Ah I did not see that yet~ Thanks for telling~


----------



## Kaki (Dec 17, 2006)

I hope he saw shipuden acel.


----------



## Monna (Dec 17, 2006)

I wanted to know about the Wii game Naruto Shipuuden: Gekitou Ninja Taisen EX mainly.


----------



## dragonbattousai (Dec 17, 2006)

Interesting summary, although I like One Piece and everything, but when someone who sides with one side and talks crap about the other makes me hate that other side.  

Anyways, I agree with Kishimoto about One Piece ending.  I love the story and everything and it has been going on for almost 10 years, but it scares me to think something might happend to Oda if he keeps the story going for a longer period of time.  I keep thinking he might die before he finishes One Piece and I don't want to think about the aftermath if that happends.  

Naruto coming to an end doesn't surprise me at all.  The good thing is we know there is still a lot of plot that will need to be finished up on and that should take a couple more years to do.


----------



## Codde (Dec 18, 2006)

> Okay, I have some time so I'll start on impressions of Day 2.
> 
> The event started at 3:40 and lasted for about 40 minutes. I have no way of making an accurate estimation but I dare say there was somehow more people crowded around the second day than the first. This time, different from when I went in 2003, the event was in a smaller convention hall that was previously used for just the sale of original goods. (Yes, they used a mini CONVENTION HALL for original goods sales. That's how insane the lines are) But since this time the original goods sales were in yet another venue, this means the overall event was actually bigger than it was when I went in 2003, it was also backwards.
> 
> ...


----------



## Kaki (Dec 18, 2006)

That sounds disgustingly pathetic.....


----------



## Freija (Dec 18, 2006)

ugh, it does actually sound very very boring D:


----------



## Sariachan (Dec 18, 2006)

Imho you expect too much from the Jump Festa... I bet that it's good only to see mangaka, seyuu, try videogames and few other things.


----------



## Megaharrison (Dec 18, 2006)

The Japanese love those corny money traps.


----------



## R_Lee86 (Dec 18, 2006)

Mmm, mabey I'll actually be finished college when Naruto ends. Wow, that would just be flat out amazing.


----------



## Kaki (Dec 18, 2006)

sari..its not even good for that.


----------



## dragonbattousai (Dec 18, 2006)

R_Lee86 said:


> Mmm, mabey I'll actually be finished college when Naruto ends. Wow, that would just be flat out amazing.

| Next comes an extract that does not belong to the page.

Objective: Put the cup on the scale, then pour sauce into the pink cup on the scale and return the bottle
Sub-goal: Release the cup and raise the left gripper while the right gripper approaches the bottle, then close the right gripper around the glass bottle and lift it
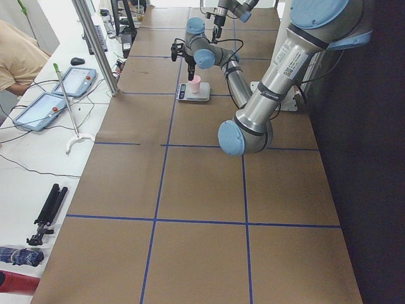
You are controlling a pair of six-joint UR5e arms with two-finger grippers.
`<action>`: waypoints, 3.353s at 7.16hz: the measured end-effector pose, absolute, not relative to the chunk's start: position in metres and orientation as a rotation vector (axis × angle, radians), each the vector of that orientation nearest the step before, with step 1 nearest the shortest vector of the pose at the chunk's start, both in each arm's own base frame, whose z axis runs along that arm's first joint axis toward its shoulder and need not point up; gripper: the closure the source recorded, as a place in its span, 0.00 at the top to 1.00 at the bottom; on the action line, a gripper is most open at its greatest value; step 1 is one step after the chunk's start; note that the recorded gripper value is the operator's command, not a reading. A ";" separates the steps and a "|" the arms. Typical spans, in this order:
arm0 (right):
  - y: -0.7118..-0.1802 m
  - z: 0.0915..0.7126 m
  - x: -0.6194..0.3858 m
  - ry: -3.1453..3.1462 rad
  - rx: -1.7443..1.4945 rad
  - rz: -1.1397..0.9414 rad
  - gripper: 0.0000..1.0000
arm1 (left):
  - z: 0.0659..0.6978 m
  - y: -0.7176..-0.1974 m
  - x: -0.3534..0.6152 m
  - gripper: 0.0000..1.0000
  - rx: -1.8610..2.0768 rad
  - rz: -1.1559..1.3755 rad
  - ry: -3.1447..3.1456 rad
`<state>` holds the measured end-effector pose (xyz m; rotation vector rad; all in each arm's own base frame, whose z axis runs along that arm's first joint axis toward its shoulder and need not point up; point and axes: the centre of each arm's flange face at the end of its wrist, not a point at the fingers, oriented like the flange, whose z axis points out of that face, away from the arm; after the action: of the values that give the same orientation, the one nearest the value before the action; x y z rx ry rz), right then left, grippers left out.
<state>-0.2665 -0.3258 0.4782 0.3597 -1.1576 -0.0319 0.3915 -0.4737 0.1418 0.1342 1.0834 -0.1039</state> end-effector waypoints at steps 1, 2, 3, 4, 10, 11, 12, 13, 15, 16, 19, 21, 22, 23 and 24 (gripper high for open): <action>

Haha, Naruto began when I entered High School and Part I is ending after High School and now I began college and Naruto Part II is starting.  I bet once I'm out of college, Naruto is finished as well.


----------



## KuwabaraTheMan (Dec 18, 2006)

Megaharrison said:


> The Japanese love those corny money traps.



Except Jump Festa is free.

Its a place to go and take part in fun events. If I hadn't already sold my soul, I'd sell it to get to go to Jump Festa.


----------



## Sariachan (Dec 18, 2006)

I would like to go to one, too, but not as bad as to other places/events in Japan...


----------



## geG (Dec 18, 2006)

Here's what Pazuzu said about the Naruto thing:



			
				Pazuzu said:
			
		

> I was there too late for the Naruto stage thing (it takes 2 hours to get to Makuhari from where I live) so I'm just as clueless as anyone else.
> There wasn't anything Shippuu-den anywhere after though, except at the GNT EX stand.



Ah, well.


----------



## Sariachan (Dec 18, 2006)

Too bad he was late...


----------



## KuwabaraTheMan (Dec 18, 2006)

Any info on GNT EX?


----------



## Kaki (Dec 18, 2006)

Ya, its not worth your time or money...
Anway, look to your official sources to see if they cover their own product's coverage later.....


----------



## Monna (Dec 18, 2006)

Hinata's Fan said:


> Any info on GNT EX?


Not that I know of. I'm sure there's stuff that no one knows about though.


----------



## Sariachan (Dec 18, 2006)

*I found some info! Translation from Japanese needed*

Go at Aiko's site , apparently she was there for both the days of the Jump Festa, and you can also see a picture of the Naruto gadgets she bought there (there are some new part 2 anime pics)!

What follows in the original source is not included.